기본 그래프 및 DataFrame 쿼리

GraphFrames는 노드 수준과 같은 간단한 그래프 쿼리를 제공합니다.

또한 GraphFrames는 그래프를 꼭짓점 및 에지 DataFrame 쌍으로 나타내므로 꼭짓점 및 에지 DataFrame에서 직접 강력한 쿼리를 쉽게 만들 수 있습니다. 이러한 데이터 프레임은 GraphFrame에서 꼭짓점 및 에지 필드로 사용할 수 있습니다.

display(g.vertices)

display(g.edges)

꼭짓점의 들어오는 정도:

display(g.inDegrees)

꼭짓점의 나가는 정도:

display(g.outDegrees)

꼭짓점의 정도:

display(g.degrees)

꼭짓점 DataFrame에서 직접 쿼리를 실행할 수 있습니다. 예를 들어 그래프에서 가장 어린 사람의 나이를 찾을 수 있습니다.

val youngest = g.vertices.groupBy().min("age")
display(youngest)

마찬가지로 에지 DataFrame에서 쿼리를 실행할 수 있습니다. 예를 들어 그래프의 '팔로우' 관계 수를 계산해 보겠습니다.

val numFollows = g.edges.filter("relationship = 'follow'").count()

모티프 찾기

모티브를 사용하여 에지 및 꼭짓점과 관련된 더 복잡한 관계를 빌드합니다. 다음 셀은 양쪽 방향으로 가장자리가 있는 꼭짓점 쌍을 찾습니다. 그 결과 열 이름이 모티프 키인 DataFrame이 생성됩니다.

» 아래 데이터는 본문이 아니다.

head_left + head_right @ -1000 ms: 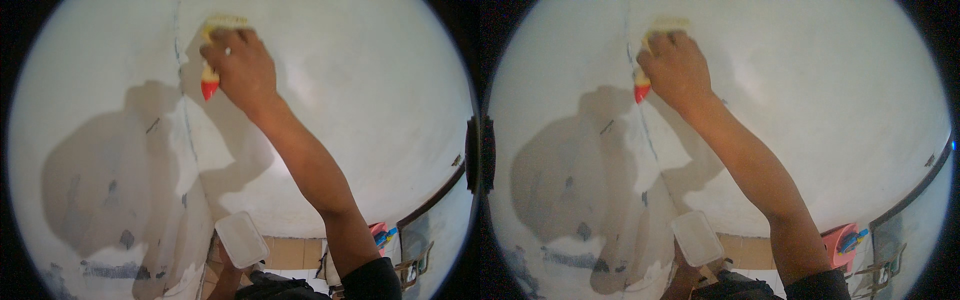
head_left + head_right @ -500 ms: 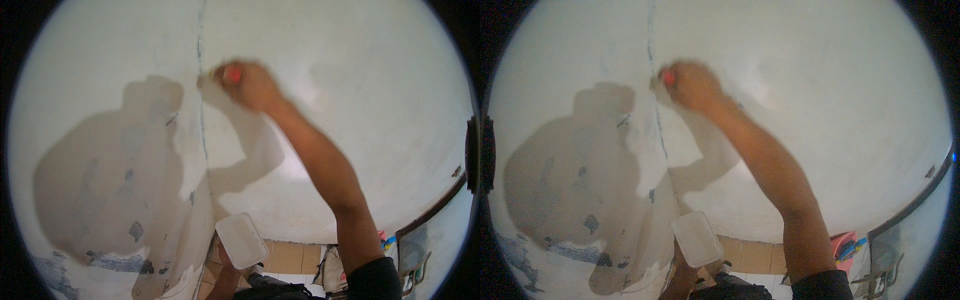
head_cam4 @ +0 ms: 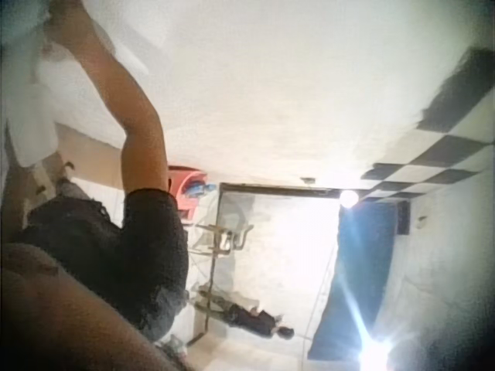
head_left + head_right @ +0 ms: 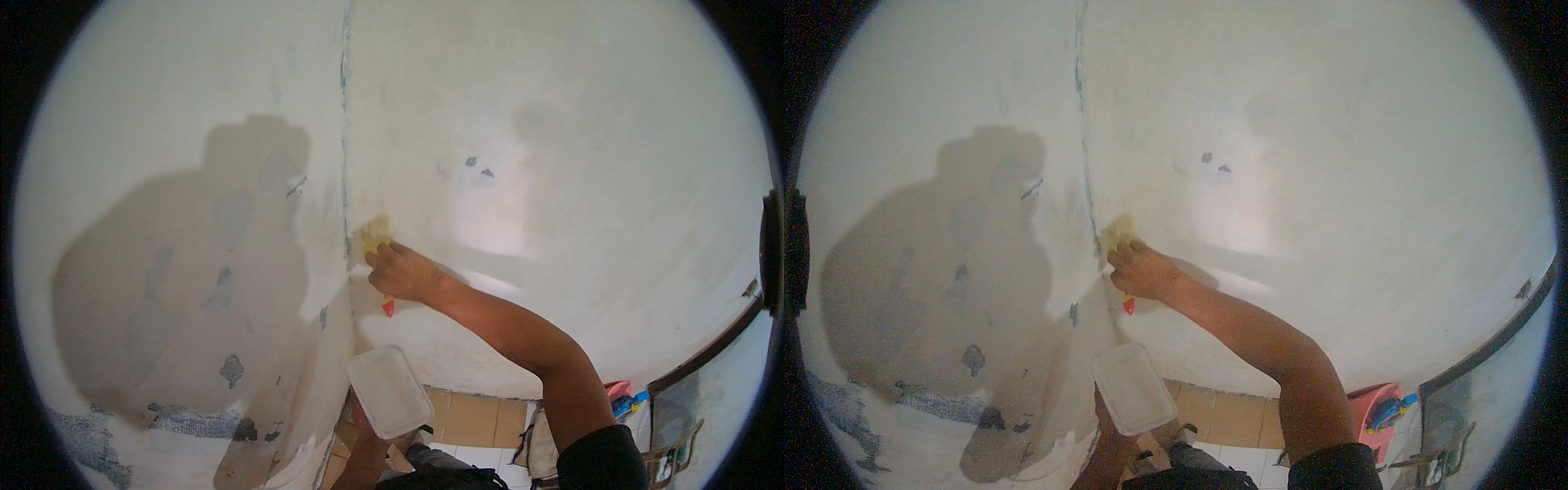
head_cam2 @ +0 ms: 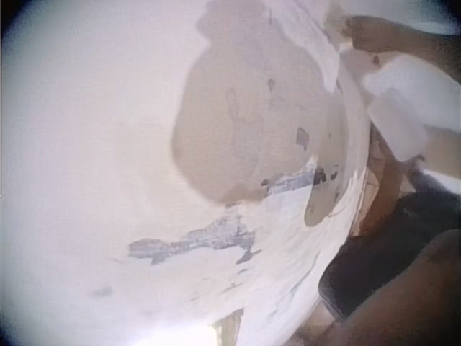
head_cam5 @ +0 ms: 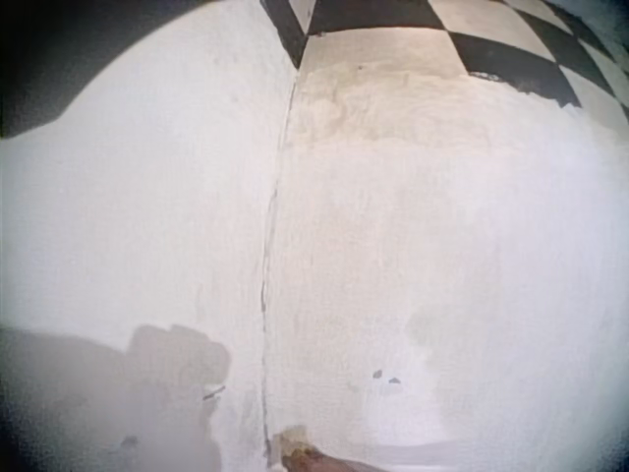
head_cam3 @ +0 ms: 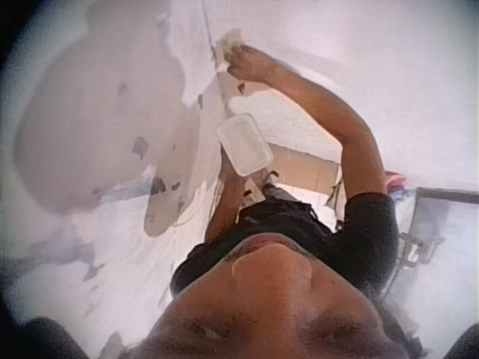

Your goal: The person applies white paint to a wall using a brush, frequently dipping it into a plastic tray held in their other hand. They cover a corner and several sections of the upper wall with vertical and horizontal strokes.

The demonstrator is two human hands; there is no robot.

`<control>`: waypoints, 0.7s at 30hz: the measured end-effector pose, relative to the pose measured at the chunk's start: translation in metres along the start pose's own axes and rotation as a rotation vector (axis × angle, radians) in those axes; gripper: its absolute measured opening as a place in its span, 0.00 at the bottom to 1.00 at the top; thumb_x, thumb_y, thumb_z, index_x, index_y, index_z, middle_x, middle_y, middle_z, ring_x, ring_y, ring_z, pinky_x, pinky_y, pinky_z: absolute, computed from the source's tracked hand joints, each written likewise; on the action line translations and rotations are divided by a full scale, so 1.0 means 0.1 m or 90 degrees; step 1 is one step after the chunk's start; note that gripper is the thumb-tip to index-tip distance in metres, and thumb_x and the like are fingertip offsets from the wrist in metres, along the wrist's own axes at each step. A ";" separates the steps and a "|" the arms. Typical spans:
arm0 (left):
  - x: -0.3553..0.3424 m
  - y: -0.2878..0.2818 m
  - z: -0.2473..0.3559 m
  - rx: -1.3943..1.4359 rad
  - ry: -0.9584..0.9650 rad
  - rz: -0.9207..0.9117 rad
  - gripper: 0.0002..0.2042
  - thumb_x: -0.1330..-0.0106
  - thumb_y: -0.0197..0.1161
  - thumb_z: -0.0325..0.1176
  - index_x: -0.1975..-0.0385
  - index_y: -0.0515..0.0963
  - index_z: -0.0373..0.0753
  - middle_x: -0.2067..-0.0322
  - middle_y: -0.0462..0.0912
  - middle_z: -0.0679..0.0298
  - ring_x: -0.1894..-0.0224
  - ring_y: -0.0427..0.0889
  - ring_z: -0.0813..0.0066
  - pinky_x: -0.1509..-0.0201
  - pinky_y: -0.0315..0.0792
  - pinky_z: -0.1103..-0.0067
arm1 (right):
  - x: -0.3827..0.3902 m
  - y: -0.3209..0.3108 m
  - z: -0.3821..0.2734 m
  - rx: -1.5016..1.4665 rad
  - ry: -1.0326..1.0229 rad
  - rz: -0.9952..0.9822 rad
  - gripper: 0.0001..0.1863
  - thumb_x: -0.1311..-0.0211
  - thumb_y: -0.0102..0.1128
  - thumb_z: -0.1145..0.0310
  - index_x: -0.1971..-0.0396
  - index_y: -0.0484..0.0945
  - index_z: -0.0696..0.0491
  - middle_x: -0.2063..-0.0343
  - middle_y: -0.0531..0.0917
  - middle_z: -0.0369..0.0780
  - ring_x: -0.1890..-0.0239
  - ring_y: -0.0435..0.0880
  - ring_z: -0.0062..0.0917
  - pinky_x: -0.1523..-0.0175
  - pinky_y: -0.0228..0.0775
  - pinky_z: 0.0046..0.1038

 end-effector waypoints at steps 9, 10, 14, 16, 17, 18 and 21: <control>0.07 -0.24 0.09 -0.027 0.009 0.083 0.32 0.30 0.43 0.63 0.34 0.65 0.47 0.41 0.75 0.60 0.43 0.78 0.52 0.42 0.74 0.50 | -0.53 -2.04 2.24 -0.097 0.441 0.241 0.12 0.39 0.61 0.57 0.62 0.82 0.48 0.70 0.84 0.47 0.65 0.83 0.46 0.58 0.76 0.39; 0.06 -0.22 0.08 -0.025 0.008 0.081 0.32 0.30 0.43 0.63 0.34 0.65 0.47 0.41 0.75 0.60 0.43 0.78 0.52 0.42 0.74 0.50 | -0.50 -2.38 2.30 -0.038 0.402 0.362 0.12 0.37 0.58 0.58 0.63 0.83 0.50 0.69 0.85 0.47 0.65 0.84 0.44 0.58 0.77 0.41; 0.04 -0.12 0.06 0.036 0.006 -0.009 0.33 0.31 0.47 0.62 0.33 0.63 0.46 0.41 0.74 0.57 0.43 0.77 0.50 0.43 0.74 0.49 | -0.47 -2.95 2.11 0.181 0.322 0.494 0.05 0.41 0.61 0.77 0.65 0.83 0.56 0.56 0.84 0.45 0.52 0.83 0.35 0.47 0.76 0.31; 0.05 -0.10 0.04 0.085 0.000 -0.042 0.33 0.31 0.51 0.60 0.34 0.63 0.44 0.41 0.74 0.54 0.43 0.77 0.50 0.44 0.74 0.48 | -0.51 -2.27 2.08 0.197 0.320 0.374 0.08 0.40 0.60 0.66 0.61 0.82 0.46 0.60 0.84 0.39 0.54 0.82 0.35 0.52 0.77 0.33; 0.03 -0.06 0.01 0.078 -0.006 -0.034 0.33 0.31 0.50 0.60 0.34 0.63 0.44 0.41 0.74 0.54 0.43 0.77 0.50 0.44 0.74 0.48 | -0.52 -1.76 1.97 0.247 0.293 0.303 0.09 0.44 0.61 0.68 0.63 0.83 0.47 0.55 0.82 0.37 0.50 0.79 0.33 0.47 0.75 0.32; 0.04 -0.04 0.06 0.068 -0.002 -0.023 0.33 0.31 0.50 0.60 0.34 0.63 0.44 0.41 0.74 0.54 0.43 0.77 0.50 0.43 0.74 0.49 | -0.57 -1.23 1.59 0.225 0.215 0.141 0.08 0.46 0.61 0.67 0.65 0.82 0.48 0.56 0.82 0.35 0.50 0.78 0.32 0.44 0.72 0.32; 0.08 0.04 0.04 0.048 -0.005 -0.003 0.33 0.31 0.50 0.60 0.33 0.63 0.44 0.41 0.73 0.54 0.42 0.76 0.51 0.42 0.74 0.50 | -0.07 -0.02 0.43 0.226 -0.002 0.112 0.08 0.48 0.59 0.64 0.69 0.83 0.46 0.57 0.80 0.36 0.52 0.78 0.33 0.44 0.71 0.30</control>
Point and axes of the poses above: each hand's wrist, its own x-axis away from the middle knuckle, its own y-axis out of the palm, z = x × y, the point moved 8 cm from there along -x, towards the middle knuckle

API에 대한 자세한 내용은 GraphFrame 사용자 가이드 를 참조하세요.

// Search for pairs of vertices with edges in both directions between them.
val motifs = g.find("(a)-[e]->(b); (b)-[e2]->(a)")
display(motifs)

결과는 DataFrame이므로 모티프 위에 더 복잡한 쿼리를 작성할 수 있습니다. 한 사람이 30세 이상인 모든 상호 관계를 찾아 보겠습니다.

val filtered = motifs.filter("b.age > 30")
display(filtered)

상태 저장 쿼리

대부분의 모티프 쿼리는 위 예제와 같이 상태 비 상태이며 표현하기 간단합니다. 다음 예제에서는 모티프의 경로를 따라 상태를 전달하는 더 복잡한 쿼리를 보여 줍니다. GraphFrame 모티프 찾기를 결과에 대한 필터와 결합하여 이러한 쿼리를 표현합니다. 여기서 필터는 시퀀스 작업을 사용하여 일련의 DataFrame 열을 생성합니다.

예를 들어 함수 시퀀스로 정의된 일부 속성을 사용하여 4개의 꼭짓점 체인을 식별한다고 가정합니다. 즉, 4개의 꼭짓점 체인 중에서 이 복잡한 필터와 일치하는 체인의 하위 집합을 식별합니다 a->b->c->d.

경로에서 상태를 초기화합니다.
꼭짓점 에 따라 상태를 업데이트합니다.
꼭짓점 b를 기반으로 상태를 업데이트합니다.
등. c 및 d의 경우
최종 상태가 일부 조건과 일치하는 경우 필터는 체인을 허용합니다.

다음 코드 조각은 이 프로세스를 보여 줍니다. 여기서 3개의 가장자리 중 2개 이상이 "friend" 관계인 4개의 꼭짓점 체인을 식별합니다. 이 예제에서 상태는 "friend" 에지의 현재 개수입니다. 일반적으로 DataFrame 열일 수 있습니다.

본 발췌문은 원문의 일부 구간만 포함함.